Let's start with some simple example:
=$ SELECT * FROM json_table( '[{"a":10,"b":20},{"a":30,"b":40}]'::jsonb, '$[*]' COLUMNS ( column_a int4 path '$.a', column_b int4 path '$.b' ) ); column_a | column_b ----------+---------- 10 | 20 30 | 40 (2 ROWS)
I assume the example is easy to understand.
Now, let's assume we want to add serial-like column, named id. Also, I'll show two more tricks:
=$ SELECT * FROM json_table( '[{"a":10,"b":20},{"a":30,"b":40}]'::jsonb, '$[*]' COLUMNS ( id FOR ORDINALITY, column_a int4 path '$.a', column_b int4 path '$.b', a int4, b int4, c text ) ); id | column_a | column_b | a | b | c ----+----------+----------+----+----+--- 1 | 10 | 20 | 10 | 20 | 2 | 30 | 40 | 30 | 40 | (2 ROWS)

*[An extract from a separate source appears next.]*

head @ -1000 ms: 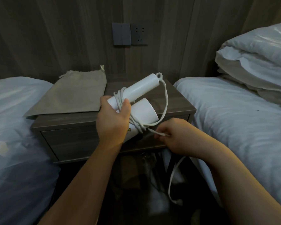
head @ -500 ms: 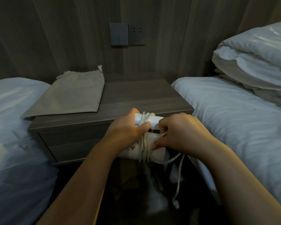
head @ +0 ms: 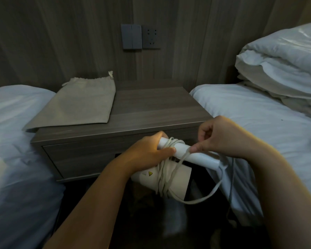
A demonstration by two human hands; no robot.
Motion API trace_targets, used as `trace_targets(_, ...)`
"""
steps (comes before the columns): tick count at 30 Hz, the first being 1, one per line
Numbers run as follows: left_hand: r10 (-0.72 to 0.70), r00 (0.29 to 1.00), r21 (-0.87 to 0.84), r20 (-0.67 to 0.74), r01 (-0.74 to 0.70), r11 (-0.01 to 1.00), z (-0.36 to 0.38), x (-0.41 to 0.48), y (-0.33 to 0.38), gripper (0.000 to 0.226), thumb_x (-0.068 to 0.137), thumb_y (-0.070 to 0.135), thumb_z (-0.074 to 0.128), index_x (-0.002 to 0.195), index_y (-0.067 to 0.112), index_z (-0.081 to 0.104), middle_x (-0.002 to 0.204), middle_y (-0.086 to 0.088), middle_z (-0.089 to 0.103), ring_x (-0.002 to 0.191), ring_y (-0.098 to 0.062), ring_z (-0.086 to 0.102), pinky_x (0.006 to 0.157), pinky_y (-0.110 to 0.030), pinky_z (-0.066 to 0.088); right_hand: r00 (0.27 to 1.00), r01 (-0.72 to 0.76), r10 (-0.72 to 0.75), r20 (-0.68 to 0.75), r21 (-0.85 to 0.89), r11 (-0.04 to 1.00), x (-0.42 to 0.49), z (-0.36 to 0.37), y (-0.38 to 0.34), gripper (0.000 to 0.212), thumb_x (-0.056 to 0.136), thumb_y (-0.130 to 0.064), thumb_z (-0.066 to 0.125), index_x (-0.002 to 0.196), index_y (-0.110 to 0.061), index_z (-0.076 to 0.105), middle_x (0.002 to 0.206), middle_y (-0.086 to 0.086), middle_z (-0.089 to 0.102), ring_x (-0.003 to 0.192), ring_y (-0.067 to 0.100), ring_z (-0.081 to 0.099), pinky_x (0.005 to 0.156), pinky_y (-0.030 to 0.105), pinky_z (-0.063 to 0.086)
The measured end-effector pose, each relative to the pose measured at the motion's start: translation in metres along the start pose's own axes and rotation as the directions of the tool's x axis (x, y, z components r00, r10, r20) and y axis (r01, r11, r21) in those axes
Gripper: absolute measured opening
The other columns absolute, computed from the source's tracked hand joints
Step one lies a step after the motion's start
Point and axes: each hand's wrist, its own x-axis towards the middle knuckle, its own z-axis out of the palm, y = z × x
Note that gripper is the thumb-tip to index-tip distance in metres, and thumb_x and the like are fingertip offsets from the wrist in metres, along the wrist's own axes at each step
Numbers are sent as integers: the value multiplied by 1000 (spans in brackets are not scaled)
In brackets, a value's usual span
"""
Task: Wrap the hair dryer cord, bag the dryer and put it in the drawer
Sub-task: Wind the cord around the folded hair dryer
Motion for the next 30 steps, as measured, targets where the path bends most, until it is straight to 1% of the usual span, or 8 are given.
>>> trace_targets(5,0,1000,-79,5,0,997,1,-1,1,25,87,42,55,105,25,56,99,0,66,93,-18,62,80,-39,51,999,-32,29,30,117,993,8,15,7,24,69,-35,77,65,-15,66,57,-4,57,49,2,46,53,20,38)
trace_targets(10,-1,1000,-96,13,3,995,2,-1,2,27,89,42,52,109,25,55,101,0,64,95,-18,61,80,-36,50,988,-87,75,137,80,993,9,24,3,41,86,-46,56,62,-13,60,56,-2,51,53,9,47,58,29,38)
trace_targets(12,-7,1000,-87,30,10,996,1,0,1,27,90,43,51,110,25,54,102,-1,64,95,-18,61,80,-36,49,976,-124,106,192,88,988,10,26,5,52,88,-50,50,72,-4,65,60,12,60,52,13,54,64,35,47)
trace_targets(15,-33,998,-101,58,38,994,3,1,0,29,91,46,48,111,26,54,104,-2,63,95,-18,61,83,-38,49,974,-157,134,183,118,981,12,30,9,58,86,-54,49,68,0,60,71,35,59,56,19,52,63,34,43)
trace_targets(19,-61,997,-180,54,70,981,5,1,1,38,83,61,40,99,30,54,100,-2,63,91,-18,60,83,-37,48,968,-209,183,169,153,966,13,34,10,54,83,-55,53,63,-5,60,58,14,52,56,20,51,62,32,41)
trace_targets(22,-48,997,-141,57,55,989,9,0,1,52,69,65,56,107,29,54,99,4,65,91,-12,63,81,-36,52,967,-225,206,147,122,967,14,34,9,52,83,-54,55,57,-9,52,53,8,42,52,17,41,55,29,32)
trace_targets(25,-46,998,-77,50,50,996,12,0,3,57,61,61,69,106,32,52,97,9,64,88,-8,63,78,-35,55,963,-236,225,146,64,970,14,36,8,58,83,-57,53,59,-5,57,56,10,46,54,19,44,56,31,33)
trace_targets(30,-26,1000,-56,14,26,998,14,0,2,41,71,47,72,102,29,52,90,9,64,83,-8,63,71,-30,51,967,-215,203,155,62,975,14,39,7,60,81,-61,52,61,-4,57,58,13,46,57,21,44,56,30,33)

Adding serial-like id worked. And please note that i also added columns a and b – without specifying their paths. In case path is simply ‘$.SOMETHING' and you want the column to be named SOMETHING you don't need to explicitly state paths.
If there is no such field in the json, it will be returned as null.

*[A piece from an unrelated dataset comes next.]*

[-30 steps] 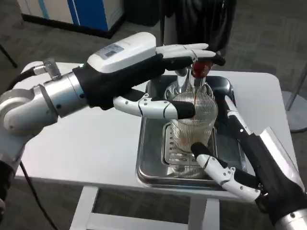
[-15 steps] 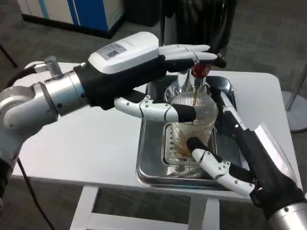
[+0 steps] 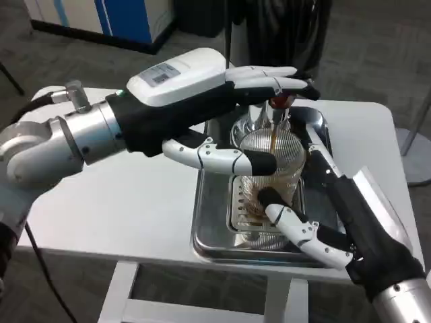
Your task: Grasp the cup under the faucet to collect the drink, then remove the cup.
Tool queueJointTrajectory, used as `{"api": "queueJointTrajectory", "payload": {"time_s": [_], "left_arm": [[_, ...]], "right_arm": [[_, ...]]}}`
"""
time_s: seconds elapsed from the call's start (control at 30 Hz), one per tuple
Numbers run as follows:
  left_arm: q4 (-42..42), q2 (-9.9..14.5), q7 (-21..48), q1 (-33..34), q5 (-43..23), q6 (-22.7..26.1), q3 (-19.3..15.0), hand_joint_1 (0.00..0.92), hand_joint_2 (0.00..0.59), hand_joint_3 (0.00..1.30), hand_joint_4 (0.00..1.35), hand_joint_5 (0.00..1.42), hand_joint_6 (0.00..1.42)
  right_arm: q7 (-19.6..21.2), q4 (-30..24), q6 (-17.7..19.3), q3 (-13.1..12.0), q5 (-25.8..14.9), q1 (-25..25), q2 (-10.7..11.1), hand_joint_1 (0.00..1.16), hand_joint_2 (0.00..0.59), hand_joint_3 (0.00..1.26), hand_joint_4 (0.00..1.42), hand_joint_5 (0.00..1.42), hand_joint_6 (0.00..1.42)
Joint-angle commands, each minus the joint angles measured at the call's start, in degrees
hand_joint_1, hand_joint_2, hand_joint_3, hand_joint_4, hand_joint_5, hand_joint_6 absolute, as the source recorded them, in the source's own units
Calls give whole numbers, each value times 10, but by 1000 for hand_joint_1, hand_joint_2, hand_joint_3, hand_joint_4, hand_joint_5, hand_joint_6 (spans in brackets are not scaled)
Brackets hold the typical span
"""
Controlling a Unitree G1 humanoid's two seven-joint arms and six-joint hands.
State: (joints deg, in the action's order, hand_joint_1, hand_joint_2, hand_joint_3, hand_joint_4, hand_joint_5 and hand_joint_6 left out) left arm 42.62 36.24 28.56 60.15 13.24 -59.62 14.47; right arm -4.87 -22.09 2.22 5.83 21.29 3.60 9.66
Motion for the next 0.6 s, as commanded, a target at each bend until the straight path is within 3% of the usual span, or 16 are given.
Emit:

Now, pretty commonly one has nested structures. For example, we could have json like this:
=$ SELECT jsonb_pretty(j) FROM sample; jsonb_pretty ----------------------------------------- [ + { + "title": "first post", + "author": "depesz", + "comments": [ + { + "body": "comment #1", + "author": "hubert" + }, + { + "body": "comment #3", + "author": "lubaczewski"+ }, + { + "body": "comment #5", + "author": "someone" + } + ] + }, + { + "title": "second post", + "author": "depesz", + "comments": [ + { + "body": "comment #2", + "author": "depesz" + }, + { + "body": "comment #6", + "author": "anyone" + } + ] + }, + { + "title": "third post", + "author": "someone else", + "comments": [ + { + "body": "comment #4", + "author": "whoever" + } + ] + } + ] (1 ROW)

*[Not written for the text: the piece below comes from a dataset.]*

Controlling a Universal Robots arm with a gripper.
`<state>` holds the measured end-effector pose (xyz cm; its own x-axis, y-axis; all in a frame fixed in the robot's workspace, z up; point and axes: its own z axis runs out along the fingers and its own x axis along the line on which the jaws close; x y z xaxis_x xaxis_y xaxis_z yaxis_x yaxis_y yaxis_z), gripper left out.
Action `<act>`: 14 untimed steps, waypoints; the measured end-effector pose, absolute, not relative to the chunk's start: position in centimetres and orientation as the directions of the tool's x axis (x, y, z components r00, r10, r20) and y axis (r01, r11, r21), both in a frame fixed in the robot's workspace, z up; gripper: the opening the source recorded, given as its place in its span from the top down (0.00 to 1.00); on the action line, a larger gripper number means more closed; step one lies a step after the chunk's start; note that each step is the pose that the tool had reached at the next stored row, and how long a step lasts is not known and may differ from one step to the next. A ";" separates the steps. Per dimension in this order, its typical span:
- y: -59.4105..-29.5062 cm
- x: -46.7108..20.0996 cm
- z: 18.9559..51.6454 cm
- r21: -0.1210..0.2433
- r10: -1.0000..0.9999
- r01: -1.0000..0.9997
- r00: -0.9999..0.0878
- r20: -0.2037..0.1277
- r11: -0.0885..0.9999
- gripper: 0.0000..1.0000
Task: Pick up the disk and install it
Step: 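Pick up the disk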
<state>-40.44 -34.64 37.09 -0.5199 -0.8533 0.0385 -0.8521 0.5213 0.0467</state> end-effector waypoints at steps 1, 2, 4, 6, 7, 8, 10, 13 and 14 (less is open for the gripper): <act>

Single row, nested structure.
With json_table I can:
=$ SELECT jt.* FROM sample, lateral json_table( j, '$[*]' COLUMNS ( id FOR ORDINALITY, author text, title text, NESTED PATH '$.comments[*]' COLUMNS ( comment_author text PATH '$.author', comment_body text PATH '$.body' ) ) ) AS jt; id | author | title | comment_author | comment_body ----+--------------+-------------+----------------+-------------- 1 | depesz | FIRST post | hubert | comment #1 1 | depesz | FIRST post | lubaczewski | comment #3 1 | depesz | FIRST post | someone | comment #5 2 | depesz | SECOND post | depesz | comment #2 2 | depesz | SECOND post | anyone | comment #6 3 | someone ELSE | third post | whoever | comment #4 (6 ROWS)
There are, as previously many additional options:
- default clauses for fields
- exists clauses that return boolean or int depending on jsonpath existing in given place
- format specifier (json/jsonb) that allows extraction value from json, as json, even if datatype used is, for example, text
- with wrapper, somehow related to making multiple things into array
- omit quotes, which, to be fair, I don't understand
and possibly more.
Docs are not there yet (at the moment), so I can't check them all there.
This is amazing. I'm waiting for the docs so I can read more about various functionalities, and options.
Huge thanks a lot to all involved.
Writing a materialized view with this that gets refreshed concurrently on trigger or schedule could make it more attractive to use jsonb for accepting flexible data, but still allow easy normalization to a standard table to get statistics for better query plans.